- [Task description]:
Look through the entries below and say how many lines contain the string "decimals". Give the number only.

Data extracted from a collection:
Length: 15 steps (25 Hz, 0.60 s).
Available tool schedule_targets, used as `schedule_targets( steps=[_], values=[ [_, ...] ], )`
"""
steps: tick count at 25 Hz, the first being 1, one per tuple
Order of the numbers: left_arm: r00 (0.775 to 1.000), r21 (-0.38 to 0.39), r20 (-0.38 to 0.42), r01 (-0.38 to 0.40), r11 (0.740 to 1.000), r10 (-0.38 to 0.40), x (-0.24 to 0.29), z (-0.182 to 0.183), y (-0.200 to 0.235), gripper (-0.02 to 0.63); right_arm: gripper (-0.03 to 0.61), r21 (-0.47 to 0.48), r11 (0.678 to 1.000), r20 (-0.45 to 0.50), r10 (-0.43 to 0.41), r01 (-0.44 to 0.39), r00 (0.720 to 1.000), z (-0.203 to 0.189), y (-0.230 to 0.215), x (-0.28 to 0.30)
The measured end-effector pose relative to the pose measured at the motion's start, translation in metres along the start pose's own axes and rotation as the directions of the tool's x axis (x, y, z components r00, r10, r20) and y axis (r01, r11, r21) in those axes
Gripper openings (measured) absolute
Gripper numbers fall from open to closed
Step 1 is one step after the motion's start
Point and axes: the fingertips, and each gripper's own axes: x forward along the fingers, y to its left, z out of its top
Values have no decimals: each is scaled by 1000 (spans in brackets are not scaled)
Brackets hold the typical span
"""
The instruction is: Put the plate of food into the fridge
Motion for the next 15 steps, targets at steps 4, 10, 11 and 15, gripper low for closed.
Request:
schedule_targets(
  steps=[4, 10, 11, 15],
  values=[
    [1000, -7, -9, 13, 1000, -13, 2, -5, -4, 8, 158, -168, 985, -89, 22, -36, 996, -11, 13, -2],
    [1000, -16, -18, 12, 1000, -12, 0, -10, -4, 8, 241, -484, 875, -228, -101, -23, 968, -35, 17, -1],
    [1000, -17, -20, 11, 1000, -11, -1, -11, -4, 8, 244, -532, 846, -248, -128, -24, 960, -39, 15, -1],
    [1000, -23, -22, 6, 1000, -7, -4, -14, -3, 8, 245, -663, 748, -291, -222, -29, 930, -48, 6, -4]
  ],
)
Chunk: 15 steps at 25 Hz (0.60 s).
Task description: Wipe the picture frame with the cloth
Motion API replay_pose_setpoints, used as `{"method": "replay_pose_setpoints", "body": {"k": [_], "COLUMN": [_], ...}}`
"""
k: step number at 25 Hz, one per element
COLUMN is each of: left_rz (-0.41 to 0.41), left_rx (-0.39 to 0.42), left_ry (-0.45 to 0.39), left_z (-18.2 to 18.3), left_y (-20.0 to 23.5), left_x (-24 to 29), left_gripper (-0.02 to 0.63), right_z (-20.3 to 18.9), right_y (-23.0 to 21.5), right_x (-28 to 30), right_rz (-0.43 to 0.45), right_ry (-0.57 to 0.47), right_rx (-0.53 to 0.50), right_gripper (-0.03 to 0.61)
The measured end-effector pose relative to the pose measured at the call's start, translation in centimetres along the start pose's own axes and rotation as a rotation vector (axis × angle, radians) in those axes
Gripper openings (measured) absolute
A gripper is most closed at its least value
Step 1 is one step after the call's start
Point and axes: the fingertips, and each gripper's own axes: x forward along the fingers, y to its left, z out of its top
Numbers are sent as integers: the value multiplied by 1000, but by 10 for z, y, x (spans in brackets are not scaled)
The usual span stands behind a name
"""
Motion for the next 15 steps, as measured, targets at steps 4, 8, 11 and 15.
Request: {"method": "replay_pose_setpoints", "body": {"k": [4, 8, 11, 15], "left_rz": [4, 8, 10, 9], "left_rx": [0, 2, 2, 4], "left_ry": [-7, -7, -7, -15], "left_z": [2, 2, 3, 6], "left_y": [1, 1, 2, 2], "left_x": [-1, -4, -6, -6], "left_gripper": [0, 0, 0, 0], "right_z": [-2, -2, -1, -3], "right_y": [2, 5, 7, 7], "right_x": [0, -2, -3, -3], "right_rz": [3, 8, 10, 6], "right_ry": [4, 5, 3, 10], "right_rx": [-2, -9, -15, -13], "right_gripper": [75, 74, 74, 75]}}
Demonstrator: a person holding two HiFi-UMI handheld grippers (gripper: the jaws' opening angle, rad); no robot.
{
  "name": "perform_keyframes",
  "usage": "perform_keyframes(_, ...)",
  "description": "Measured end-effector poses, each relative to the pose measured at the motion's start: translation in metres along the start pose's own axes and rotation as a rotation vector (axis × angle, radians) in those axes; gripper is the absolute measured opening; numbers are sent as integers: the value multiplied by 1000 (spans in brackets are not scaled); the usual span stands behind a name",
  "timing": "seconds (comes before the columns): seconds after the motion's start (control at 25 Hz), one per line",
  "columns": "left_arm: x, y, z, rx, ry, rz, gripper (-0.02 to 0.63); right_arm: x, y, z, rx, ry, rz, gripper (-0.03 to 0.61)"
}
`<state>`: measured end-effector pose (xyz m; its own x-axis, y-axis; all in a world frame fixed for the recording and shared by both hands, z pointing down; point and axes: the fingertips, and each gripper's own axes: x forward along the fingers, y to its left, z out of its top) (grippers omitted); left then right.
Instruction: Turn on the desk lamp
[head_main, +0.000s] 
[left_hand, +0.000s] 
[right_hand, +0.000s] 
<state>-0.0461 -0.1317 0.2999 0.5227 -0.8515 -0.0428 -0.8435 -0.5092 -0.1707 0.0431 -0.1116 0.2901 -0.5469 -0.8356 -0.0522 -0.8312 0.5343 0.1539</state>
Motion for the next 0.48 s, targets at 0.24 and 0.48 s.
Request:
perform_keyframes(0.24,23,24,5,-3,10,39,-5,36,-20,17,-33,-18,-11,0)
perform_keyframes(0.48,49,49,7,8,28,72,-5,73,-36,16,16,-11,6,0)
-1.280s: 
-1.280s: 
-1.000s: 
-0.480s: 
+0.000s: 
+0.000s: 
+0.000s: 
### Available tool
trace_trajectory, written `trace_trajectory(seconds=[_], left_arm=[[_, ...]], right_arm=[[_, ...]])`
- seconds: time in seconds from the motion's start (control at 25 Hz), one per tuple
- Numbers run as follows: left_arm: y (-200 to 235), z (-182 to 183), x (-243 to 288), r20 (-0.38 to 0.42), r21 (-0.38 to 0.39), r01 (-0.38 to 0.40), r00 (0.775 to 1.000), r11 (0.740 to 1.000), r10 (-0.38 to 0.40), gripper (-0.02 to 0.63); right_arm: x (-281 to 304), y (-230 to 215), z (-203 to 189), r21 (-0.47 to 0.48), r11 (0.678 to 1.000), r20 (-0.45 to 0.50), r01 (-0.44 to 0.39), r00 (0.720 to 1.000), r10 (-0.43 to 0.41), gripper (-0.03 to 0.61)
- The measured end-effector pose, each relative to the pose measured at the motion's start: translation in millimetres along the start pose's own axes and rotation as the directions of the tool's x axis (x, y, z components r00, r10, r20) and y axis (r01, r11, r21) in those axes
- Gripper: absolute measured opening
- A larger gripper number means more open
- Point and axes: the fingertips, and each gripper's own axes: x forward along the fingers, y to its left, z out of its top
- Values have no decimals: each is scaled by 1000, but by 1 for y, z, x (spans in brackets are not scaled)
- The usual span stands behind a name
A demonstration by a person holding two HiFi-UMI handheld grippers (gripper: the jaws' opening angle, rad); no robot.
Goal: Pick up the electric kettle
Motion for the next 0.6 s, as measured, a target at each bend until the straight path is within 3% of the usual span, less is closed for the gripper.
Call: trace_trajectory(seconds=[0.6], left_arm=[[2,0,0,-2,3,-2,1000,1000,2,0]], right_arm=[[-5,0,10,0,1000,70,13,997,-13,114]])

- [Solution]:
2